Suppose you have an ACID database. Without an explicit guarantee about operation ordering, you can still infer ordering as a result of durability.

e.g.

  1. I insert x into a database and the statement returns
  2. Now I insert y
  3. because of a Durability guarantee, I know x was made durable before y.

Thus, in event of a crash, I either have:

  1. none of x or y in the database
  2. only x
  3. both x and y.

Now assume a database with a relaxed durability guarantee. e.g. MongoDB without safemode or getlasterror.

What guarantee do I have that the first operation is made durable before the second operation is made durable?
Please point me to the part of documentation that claims this, or the appropriate test.
In event of failure can my database contain y but not x?

EDIT:
It seems the default (only?) storage mechanism is memory-mapped files engine. Without journaling enabled (now enabled by default), it seems a server crash can result in an inconsistent and irreparable state. I guess the answer lies within the journaling.

هل كانت مفيدة؟

المحلول

To answer my own question:

There is a guarantee with journaling. Specifically, the journals are write-ahead redo logs.

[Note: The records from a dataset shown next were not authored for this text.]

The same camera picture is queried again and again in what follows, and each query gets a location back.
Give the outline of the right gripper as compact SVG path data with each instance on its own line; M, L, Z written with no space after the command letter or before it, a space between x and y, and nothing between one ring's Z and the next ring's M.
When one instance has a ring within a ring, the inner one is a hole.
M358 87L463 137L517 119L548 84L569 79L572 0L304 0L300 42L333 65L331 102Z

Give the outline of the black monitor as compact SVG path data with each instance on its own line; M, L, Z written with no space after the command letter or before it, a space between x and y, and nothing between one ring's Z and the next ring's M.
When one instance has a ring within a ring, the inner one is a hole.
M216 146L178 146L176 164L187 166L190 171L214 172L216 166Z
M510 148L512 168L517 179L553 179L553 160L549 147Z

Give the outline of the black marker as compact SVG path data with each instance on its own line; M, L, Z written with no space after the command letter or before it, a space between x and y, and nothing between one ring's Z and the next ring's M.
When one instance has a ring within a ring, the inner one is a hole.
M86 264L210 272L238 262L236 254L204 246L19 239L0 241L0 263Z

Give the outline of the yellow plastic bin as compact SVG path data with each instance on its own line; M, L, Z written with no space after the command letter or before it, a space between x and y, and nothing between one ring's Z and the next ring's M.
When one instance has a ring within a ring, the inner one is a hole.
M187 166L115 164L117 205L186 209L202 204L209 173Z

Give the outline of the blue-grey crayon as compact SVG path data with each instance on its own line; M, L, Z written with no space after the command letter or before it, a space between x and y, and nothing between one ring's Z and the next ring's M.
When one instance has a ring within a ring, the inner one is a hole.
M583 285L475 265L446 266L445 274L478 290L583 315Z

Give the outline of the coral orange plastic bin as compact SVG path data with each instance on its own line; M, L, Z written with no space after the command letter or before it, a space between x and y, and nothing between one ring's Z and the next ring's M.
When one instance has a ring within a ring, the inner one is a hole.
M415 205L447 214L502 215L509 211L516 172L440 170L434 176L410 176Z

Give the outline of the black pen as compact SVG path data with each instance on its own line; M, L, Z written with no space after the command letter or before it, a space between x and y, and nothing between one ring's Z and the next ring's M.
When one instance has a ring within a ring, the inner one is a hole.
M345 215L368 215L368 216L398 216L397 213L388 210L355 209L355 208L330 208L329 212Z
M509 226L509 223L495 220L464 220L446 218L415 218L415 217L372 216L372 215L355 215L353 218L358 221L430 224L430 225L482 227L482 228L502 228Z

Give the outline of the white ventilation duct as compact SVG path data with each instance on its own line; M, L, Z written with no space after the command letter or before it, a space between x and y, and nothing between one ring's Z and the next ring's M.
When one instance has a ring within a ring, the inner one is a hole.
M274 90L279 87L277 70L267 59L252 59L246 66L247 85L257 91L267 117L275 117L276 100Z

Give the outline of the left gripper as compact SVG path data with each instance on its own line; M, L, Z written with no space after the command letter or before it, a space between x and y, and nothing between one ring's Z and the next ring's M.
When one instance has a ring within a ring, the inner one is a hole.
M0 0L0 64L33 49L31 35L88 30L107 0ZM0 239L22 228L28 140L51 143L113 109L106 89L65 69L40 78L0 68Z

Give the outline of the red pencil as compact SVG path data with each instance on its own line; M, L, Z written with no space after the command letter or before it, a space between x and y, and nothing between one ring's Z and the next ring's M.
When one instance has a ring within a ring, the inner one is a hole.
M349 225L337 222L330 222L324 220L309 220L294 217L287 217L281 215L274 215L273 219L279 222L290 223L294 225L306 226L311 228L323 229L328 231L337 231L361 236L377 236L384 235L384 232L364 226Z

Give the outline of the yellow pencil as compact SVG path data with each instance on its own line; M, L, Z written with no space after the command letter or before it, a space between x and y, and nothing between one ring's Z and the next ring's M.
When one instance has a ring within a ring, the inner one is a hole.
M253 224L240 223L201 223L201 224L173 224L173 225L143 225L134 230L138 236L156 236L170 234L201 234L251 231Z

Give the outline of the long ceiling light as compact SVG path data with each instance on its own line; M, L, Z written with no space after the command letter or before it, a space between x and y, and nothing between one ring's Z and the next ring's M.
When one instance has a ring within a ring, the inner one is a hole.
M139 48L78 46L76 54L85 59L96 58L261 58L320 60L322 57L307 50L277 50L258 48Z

With journaling enabled, journal files will be created in a journal/ subdirectory under your chosen db path. These files are write-ahead redo logs. In addition, a last sequence number file, journal/lsn, will be created. A clean shutdown removes all files under journal/.

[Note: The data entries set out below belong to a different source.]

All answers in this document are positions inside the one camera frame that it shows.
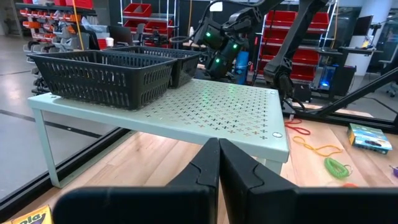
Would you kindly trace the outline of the blue upright object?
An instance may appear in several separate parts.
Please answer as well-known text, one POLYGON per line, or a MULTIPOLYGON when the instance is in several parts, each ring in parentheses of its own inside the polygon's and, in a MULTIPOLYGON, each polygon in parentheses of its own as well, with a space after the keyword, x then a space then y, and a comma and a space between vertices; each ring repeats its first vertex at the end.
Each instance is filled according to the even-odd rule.
POLYGON ((249 52, 240 51, 234 65, 234 79, 238 85, 245 85, 248 74, 249 52))

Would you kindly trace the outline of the blue lit computer case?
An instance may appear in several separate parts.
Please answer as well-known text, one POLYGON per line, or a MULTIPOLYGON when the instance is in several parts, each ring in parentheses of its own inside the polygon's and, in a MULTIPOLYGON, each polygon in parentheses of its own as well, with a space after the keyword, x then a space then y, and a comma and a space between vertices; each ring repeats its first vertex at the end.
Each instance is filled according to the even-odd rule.
POLYGON ((318 82, 318 88, 321 90, 329 90, 330 85, 333 80, 333 76, 335 74, 335 70, 337 65, 324 65, 321 69, 321 75, 318 82))

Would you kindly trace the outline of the red bin storage rack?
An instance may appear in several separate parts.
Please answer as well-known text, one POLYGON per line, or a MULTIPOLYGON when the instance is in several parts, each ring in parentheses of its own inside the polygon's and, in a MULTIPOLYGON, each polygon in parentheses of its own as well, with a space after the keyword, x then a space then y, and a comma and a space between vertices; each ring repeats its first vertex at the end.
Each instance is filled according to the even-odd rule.
MULTIPOLYGON (((298 13, 294 11, 271 10, 265 16, 262 34, 255 41, 255 44, 259 46, 256 65, 257 80, 264 78, 265 65, 279 52, 297 15, 298 13)), ((305 38, 293 56, 292 79, 311 82, 315 78, 315 69, 320 59, 317 52, 320 38, 328 31, 329 27, 329 14, 327 12, 316 13, 305 38)))
POLYGON ((133 44, 172 49, 178 34, 178 0, 120 0, 121 22, 133 35, 133 44))

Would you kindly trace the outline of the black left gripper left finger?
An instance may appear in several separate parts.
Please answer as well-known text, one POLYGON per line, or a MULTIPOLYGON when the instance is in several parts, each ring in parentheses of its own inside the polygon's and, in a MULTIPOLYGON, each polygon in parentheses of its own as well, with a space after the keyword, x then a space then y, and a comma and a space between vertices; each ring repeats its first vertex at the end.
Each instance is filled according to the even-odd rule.
POLYGON ((163 187, 82 187, 53 209, 54 224, 216 224, 220 144, 210 138, 163 187))

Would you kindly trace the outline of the green coil wrist band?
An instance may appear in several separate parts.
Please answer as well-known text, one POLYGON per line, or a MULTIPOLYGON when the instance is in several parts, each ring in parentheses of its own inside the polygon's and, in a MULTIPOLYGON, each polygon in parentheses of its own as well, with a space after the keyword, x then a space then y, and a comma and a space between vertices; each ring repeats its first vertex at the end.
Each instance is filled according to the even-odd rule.
POLYGON ((353 168, 350 165, 343 165, 330 157, 324 159, 324 166, 328 173, 336 179, 345 179, 353 173, 353 168))

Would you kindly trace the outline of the green blue card pack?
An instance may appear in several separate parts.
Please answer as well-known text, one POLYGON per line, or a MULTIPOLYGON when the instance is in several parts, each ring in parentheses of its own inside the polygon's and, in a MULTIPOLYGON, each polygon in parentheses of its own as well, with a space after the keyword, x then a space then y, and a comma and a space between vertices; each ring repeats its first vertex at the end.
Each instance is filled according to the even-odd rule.
POLYGON ((393 150, 392 144, 381 129, 350 123, 348 139, 352 146, 387 154, 393 150))

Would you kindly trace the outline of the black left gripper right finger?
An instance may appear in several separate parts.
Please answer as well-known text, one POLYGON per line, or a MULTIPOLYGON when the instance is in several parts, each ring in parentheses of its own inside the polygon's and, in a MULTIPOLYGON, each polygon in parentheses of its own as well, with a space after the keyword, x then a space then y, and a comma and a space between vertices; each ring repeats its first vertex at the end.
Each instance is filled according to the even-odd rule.
POLYGON ((219 143, 229 224, 398 224, 398 188, 299 187, 219 143))

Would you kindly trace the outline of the dark monitor screen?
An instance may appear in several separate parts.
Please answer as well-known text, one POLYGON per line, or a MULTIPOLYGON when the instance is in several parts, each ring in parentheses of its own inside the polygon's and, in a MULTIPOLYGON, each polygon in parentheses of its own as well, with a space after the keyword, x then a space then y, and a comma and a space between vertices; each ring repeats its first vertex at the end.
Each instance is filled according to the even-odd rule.
POLYGON ((367 36, 372 19, 373 15, 359 17, 354 26, 353 36, 367 36))
POLYGON ((109 26, 109 35, 114 39, 114 45, 128 46, 133 44, 131 30, 128 27, 109 26))

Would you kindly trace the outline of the yellow green crayon box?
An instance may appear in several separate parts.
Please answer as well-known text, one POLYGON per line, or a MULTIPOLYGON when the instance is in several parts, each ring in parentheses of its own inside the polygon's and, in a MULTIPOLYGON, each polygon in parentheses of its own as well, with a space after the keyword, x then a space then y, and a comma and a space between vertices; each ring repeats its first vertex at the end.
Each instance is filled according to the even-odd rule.
POLYGON ((2 224, 53 224, 51 209, 48 205, 45 205, 2 224))

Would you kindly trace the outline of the yellow rubber band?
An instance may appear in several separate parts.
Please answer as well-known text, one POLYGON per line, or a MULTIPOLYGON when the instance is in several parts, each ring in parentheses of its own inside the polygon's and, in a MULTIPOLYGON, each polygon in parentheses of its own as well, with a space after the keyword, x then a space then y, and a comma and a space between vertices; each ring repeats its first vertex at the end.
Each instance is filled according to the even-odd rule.
POLYGON ((304 138, 300 136, 294 136, 293 137, 293 142, 302 145, 304 148, 311 150, 318 156, 322 157, 330 157, 334 154, 340 154, 343 152, 343 150, 337 146, 334 145, 325 145, 321 147, 313 147, 310 144, 308 144, 304 138))

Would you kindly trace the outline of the pale green perforated shelf riser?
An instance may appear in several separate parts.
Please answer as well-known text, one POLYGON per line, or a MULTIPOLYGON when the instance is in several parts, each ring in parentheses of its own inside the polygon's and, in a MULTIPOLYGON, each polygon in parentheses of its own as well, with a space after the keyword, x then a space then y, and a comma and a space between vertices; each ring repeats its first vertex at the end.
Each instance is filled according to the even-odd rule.
POLYGON ((268 88, 193 79, 135 111, 68 100, 51 93, 30 97, 28 104, 34 113, 51 183, 58 188, 75 175, 59 179, 43 111, 194 144, 225 138, 276 174, 289 157, 279 95, 268 88))

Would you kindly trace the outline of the black slotted plastic basket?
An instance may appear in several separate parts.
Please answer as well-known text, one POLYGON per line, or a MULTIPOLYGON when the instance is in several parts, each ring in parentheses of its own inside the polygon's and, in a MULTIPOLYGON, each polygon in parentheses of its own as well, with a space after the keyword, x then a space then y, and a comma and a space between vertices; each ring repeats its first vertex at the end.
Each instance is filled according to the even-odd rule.
POLYGON ((166 49, 160 47, 145 46, 113 47, 106 50, 176 58, 177 61, 175 62, 172 69, 169 88, 179 88, 189 82, 195 76, 195 72, 197 70, 197 65, 201 55, 201 53, 199 52, 190 50, 166 49))
POLYGON ((30 57, 52 94, 127 110, 161 97, 176 62, 174 58, 100 50, 30 57))

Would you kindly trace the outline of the red rubber band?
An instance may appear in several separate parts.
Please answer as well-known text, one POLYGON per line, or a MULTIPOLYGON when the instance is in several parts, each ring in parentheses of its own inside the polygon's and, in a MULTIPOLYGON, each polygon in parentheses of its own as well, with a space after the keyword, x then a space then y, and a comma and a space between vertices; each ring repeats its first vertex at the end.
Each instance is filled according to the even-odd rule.
POLYGON ((298 118, 294 118, 284 122, 285 127, 288 129, 292 129, 302 135, 311 135, 311 132, 308 129, 300 127, 299 124, 302 124, 302 120, 298 118))

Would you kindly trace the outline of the storage rack with assorted bins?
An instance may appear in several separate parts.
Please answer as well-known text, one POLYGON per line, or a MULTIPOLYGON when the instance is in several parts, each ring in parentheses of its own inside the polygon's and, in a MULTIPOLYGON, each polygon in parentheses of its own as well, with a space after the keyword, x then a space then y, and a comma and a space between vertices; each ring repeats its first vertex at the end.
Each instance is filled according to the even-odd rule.
POLYGON ((23 46, 27 63, 30 54, 88 50, 96 47, 84 22, 98 22, 93 0, 22 0, 14 3, 21 26, 32 37, 23 46))

Source: http://www.mongodb.org/display/DOCS/Journaling#Journaling-JournalFiles

There is no guarantee (I can find or comprehend) without journaling. MongoDB uses memory-mapped files as it's primary storage engine. Writes to memory are not immediately reflected in the filesystem. In the case of an OS crash (for example), the files might be in an inconsistent and unrecoverable state.

نصائح أخرى

Depending on your use case, you can use Mongo's Capped Collections that maintain insertion order for the objects in the collection. With some restrictions though, check the docs.

You can also get more insight from Sorting and Natural Ordering:

For standard tables, natural order is not particularly useful because, although the order is often close to insertion order, it is not guaranteed to be. However, for Capped Collections, natural order is guaranteed to be the insertion order.